# Work instructions
Only the text should be kept: print every entry below exactly and leave each image out.

# Records for processing
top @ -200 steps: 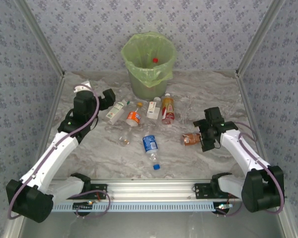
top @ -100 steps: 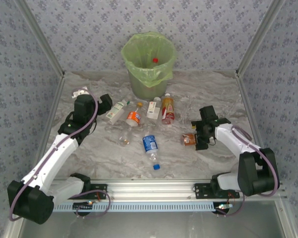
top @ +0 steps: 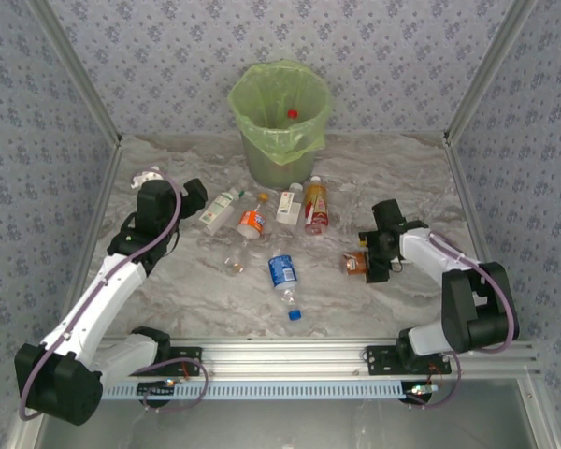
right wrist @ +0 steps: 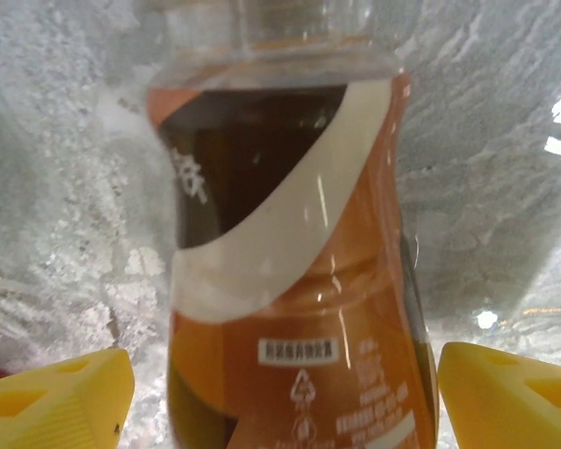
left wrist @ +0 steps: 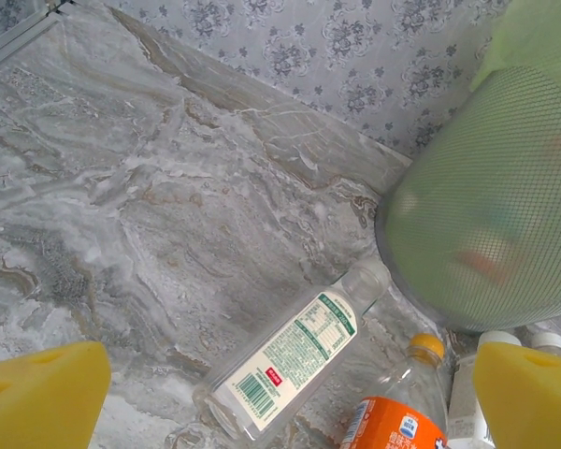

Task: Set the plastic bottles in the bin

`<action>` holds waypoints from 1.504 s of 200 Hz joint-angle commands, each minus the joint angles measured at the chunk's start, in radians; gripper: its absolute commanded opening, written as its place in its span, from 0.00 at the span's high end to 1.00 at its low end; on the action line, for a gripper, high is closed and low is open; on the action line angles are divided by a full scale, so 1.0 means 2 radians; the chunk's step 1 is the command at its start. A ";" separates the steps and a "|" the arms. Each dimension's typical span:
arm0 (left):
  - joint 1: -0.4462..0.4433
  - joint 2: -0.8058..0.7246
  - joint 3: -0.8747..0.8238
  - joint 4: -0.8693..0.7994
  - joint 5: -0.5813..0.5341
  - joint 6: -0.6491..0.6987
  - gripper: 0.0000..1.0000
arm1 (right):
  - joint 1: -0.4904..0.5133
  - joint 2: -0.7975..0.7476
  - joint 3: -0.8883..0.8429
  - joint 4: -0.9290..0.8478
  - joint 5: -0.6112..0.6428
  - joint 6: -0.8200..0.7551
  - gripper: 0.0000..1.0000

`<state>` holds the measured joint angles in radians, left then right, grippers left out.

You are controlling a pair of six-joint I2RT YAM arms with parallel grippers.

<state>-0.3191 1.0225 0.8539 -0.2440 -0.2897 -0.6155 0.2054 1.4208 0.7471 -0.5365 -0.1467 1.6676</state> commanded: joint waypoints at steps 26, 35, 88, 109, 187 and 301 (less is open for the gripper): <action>0.008 -0.013 -0.010 -0.009 -0.011 -0.012 0.01 | 0.000 0.021 -0.002 0.009 0.019 0.004 0.21; 0.008 -0.013 -0.011 -0.008 -0.010 -0.015 0.01 | 0.000 0.023 -0.007 0.017 0.017 0.007 0.24; 0.008 -0.010 -0.013 -0.008 -0.007 -0.016 0.01 | -0.002 0.021 -0.019 0.022 0.020 0.004 0.39; 0.008 -0.010 -0.014 -0.007 -0.007 -0.017 0.01 | -0.003 0.009 -0.024 0.021 0.028 0.002 0.44; 0.008 -0.007 -0.014 -0.012 -0.005 -0.017 0.01 | -0.004 -0.057 -0.030 0.058 0.074 -0.100 0.49; 0.010 0.001 -0.022 -0.020 0.011 -0.018 0.01 | 0.054 -0.130 0.034 0.160 0.099 -0.400 0.58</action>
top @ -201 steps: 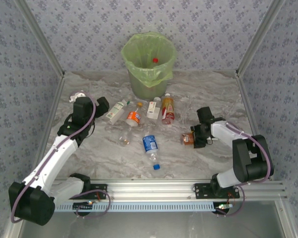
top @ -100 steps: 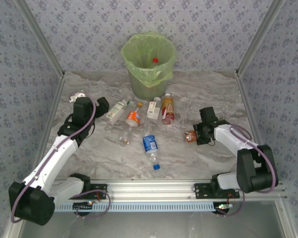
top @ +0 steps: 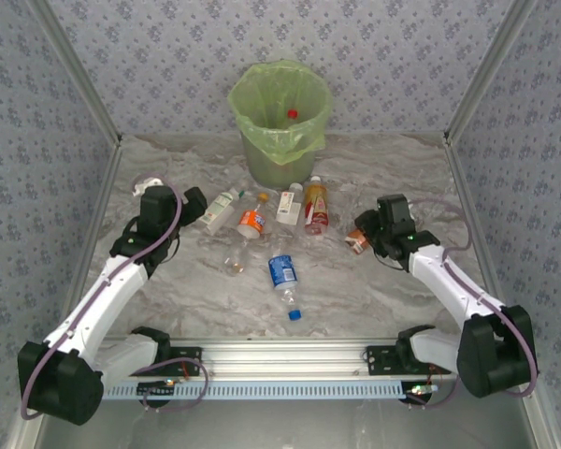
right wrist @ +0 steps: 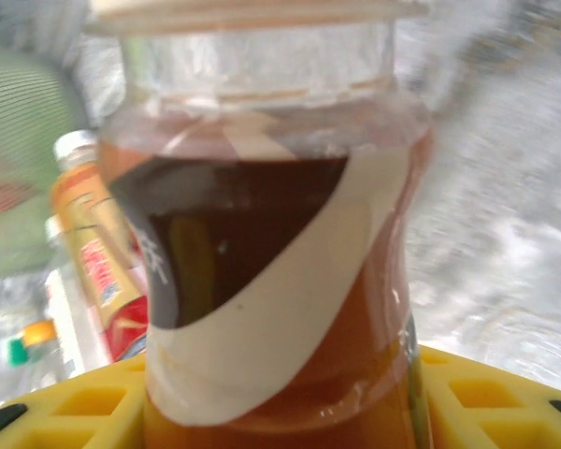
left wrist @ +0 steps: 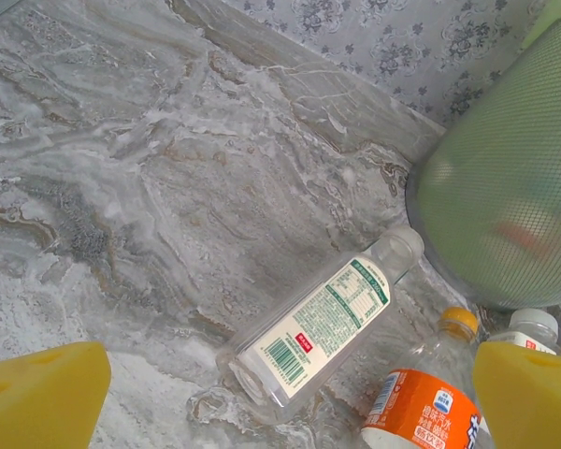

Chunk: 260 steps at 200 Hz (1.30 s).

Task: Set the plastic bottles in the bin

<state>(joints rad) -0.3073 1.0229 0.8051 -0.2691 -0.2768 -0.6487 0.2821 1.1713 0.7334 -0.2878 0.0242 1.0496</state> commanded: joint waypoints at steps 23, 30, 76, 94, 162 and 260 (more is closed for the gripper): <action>0.005 0.002 0.004 -0.018 0.006 -0.002 0.01 | 0.018 0.012 0.077 0.052 -0.018 -0.117 0.60; 0.005 0.002 0.003 -0.022 0.006 -0.002 0.01 | 0.018 0.020 0.090 0.055 -0.033 -0.125 0.62; 0.006 -0.003 -0.008 -0.030 0.006 -0.011 0.01 | 0.033 0.068 0.183 0.077 -0.072 -0.162 0.61; 0.006 -0.006 -0.012 -0.031 0.007 -0.015 0.01 | 0.038 0.095 0.225 0.082 -0.087 -0.177 0.61; 0.006 -0.041 -0.036 -0.037 0.004 -0.038 0.01 | 0.063 0.194 0.401 0.078 -0.129 -0.240 0.57; 0.009 -0.098 -0.049 -0.059 0.003 -0.050 0.01 | 0.079 0.366 0.659 0.014 -0.051 -0.339 0.53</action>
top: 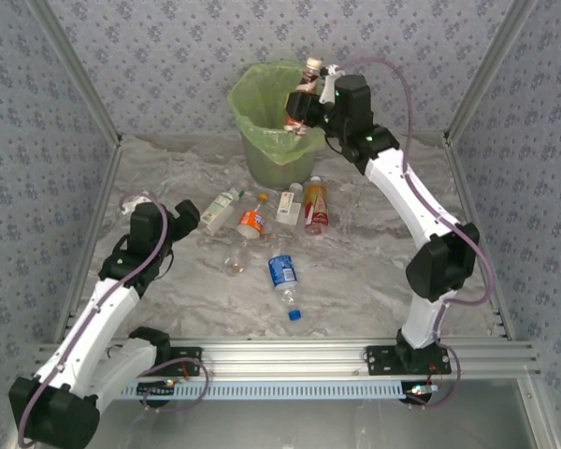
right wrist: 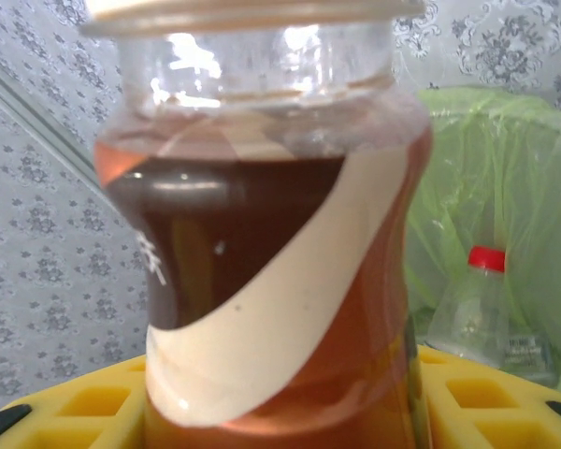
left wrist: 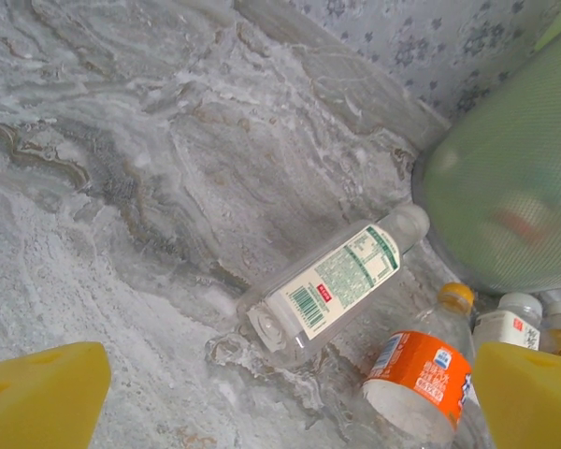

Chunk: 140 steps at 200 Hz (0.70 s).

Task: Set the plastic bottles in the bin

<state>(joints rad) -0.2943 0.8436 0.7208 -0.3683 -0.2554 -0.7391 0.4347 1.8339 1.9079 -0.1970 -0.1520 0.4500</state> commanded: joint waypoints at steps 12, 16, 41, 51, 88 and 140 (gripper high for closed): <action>0.003 -0.010 -0.009 -0.012 -0.006 -0.008 0.01 | 0.005 0.055 0.097 -0.051 0.076 -0.053 0.53; 0.003 -0.011 -0.011 -0.012 -0.006 -0.009 0.01 | 0.006 0.061 0.105 -0.055 0.088 -0.057 0.53; 0.004 -0.012 -0.018 -0.012 -0.008 -0.013 0.01 | 0.005 0.111 0.177 -0.119 0.142 -0.092 0.52; 0.004 -0.012 -0.020 -0.011 -0.008 -0.014 0.01 | 0.005 0.128 0.203 -0.143 0.155 -0.102 0.52; 0.006 -0.008 -0.020 -0.009 -0.011 -0.017 0.01 | 0.007 0.170 0.253 -0.184 0.165 -0.133 0.50; 0.008 -0.011 -0.023 -0.018 -0.010 -0.017 0.01 | 0.008 0.196 0.263 -0.214 0.178 -0.155 0.47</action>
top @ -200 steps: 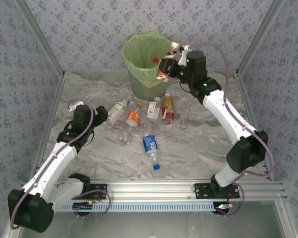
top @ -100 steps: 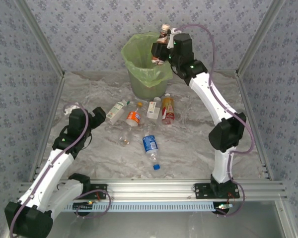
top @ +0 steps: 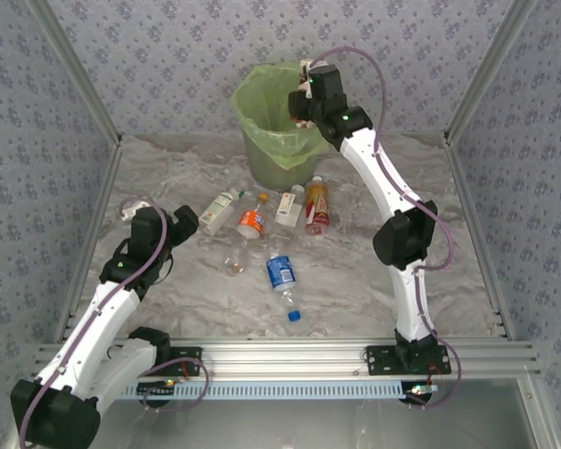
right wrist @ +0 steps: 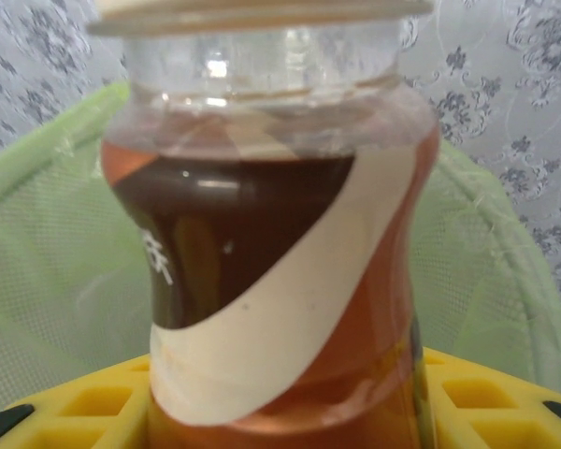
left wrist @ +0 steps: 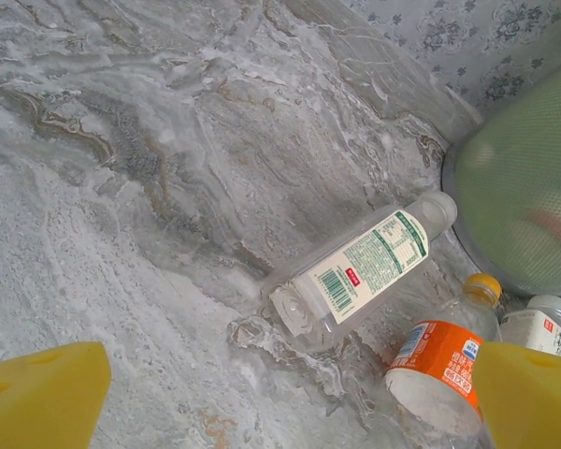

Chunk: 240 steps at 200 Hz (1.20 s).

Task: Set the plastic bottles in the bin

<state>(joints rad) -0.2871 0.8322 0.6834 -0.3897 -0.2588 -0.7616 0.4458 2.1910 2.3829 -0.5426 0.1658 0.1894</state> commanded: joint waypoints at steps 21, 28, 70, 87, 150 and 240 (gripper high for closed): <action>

# Answer area
top @ -200 steps: 
top @ -100 steps: 
top @ +0 steps: 
right wrist @ +0 steps: 
left wrist @ +0 steps: 

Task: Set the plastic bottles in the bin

`<action>` holds waypoints from 1.504 s of 200 Hz joint-angle commands, each minus the joint angles measured at the chunk's start, in radians; gripper: its absolute commanded opening, written as its place in its span, from 0.00 at the span's high end to 1.00 at its low end; on the action line, for a gripper, high is closed and low is open; on the action line angles are divided by a full scale, so 1.0 means 2 radians; the chunk's step 1 is the command at its start. A ";" separates the steps and a "|" the arms. Each dimension's typical span:
arm0 (left):
  - joint 1: -0.4462..0.4433
  - joint 2: -0.8058..0.7246
  - joint 3: -0.8747..0.8238
  - joint 4: -0.8693..0.7994
  - joint 5: -0.5813..0.5341
  - joint 6: -0.6491..0.6987
  - gripper: 0.0000..1.0000
arm1 (right):
  - joint 1: -0.4904..0.5133
  - joint 2: -0.7975..0.7476
  - joint 3: -0.8883..0.8429
  - joint 4: -0.9290..0.8478
  - joint 5: -0.6112..0.6428
  - joint 6: -0.8200..0.7551
  - gripper: 0.0000..1.0000

`<state>` holds the measured joint angles in radians, left then right, grippers left out.

You are controlling a pair of six-joint I2RT YAM arms with parallel grippers.

<state>-0.3191 1.0225 0.8539 -0.2440 -0.2897 -0.6155 0.2054 1.4208 0.7471 -0.5365 -0.1467 1.6676</state> commanded: joint waypoints at steps 26, 35, 88, 109, 187 and 301 (less is open for the gripper): <action>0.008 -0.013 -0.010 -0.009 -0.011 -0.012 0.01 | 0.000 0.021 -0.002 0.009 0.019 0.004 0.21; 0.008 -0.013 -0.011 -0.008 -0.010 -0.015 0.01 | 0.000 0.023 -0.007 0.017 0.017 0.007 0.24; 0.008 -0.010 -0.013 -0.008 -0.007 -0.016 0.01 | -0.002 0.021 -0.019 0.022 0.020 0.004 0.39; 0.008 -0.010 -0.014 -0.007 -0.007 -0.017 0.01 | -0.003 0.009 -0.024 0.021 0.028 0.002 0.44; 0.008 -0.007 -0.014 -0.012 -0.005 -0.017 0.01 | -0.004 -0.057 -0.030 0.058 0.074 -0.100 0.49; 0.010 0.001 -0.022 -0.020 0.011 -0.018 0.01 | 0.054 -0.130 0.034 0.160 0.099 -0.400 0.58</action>
top @ -201 steps: 
top @ -100 steps: 
top @ +0 steps: 
right wrist @ +0 steps: 
left wrist @ +0 steps: 

Chunk: 260 steps at 200 Hz (1.30 s).

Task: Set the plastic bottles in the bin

<state>(joints rad) -0.3073 1.0229 0.8051 -0.2691 -0.2768 -0.6487 0.2821 1.1713 0.7334 -0.2878 0.0242 1.0496</state> commanded: joint waypoints at steps 23, 30, 76, 94, 162 and 260 (more is closed for the gripper): <action>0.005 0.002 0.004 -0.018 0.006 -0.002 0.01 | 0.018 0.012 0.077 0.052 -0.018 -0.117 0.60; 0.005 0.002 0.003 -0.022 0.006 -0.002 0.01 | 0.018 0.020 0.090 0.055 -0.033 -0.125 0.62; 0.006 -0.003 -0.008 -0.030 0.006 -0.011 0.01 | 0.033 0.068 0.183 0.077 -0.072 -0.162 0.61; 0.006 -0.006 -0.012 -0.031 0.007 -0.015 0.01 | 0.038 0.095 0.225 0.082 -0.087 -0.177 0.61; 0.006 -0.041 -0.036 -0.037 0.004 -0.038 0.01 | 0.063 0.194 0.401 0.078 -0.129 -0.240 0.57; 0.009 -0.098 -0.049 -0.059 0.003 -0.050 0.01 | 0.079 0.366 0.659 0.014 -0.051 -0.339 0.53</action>
top: 
right wrist: 
left wrist: 

Chunk: 140 steps at 200 Hz (0.70 s).

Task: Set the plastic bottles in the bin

<state>(joints rad) -0.2943 0.8436 0.7208 -0.3683 -0.2554 -0.7391 0.4347 1.8339 1.9079 -0.1970 -0.1520 0.4500</state> commanded: joint waypoints at steps 12, 16, 41, 51, 88 and 140 (gripper high for closed): <action>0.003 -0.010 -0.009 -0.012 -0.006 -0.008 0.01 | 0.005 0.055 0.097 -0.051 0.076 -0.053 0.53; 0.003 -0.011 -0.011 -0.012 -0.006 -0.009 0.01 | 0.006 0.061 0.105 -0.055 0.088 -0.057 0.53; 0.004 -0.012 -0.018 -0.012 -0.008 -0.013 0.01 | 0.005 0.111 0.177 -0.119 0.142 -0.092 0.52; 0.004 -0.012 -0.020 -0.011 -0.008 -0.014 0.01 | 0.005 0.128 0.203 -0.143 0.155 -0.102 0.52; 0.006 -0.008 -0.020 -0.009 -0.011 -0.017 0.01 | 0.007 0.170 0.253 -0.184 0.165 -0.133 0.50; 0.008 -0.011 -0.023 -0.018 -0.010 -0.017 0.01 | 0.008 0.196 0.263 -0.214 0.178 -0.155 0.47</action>
top @ -200 steps: 
top @ -100 steps: 
top @ +0 steps: 
right wrist @ +0 steps: 
left wrist @ +0 steps: 

Chunk: 240 steps at 200 Hz (1.20 s).

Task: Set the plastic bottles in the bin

<state>(joints rad) -0.2871 0.8322 0.6834 -0.3897 -0.2588 -0.7616 0.4458 2.1910 2.3829 -0.5426 0.1658 0.1894</state> commanded: joint waypoints at steps 21, 28, 70, 87, 150 and 240 (gripper high for closed): <action>

No additional output is expected for this exercise.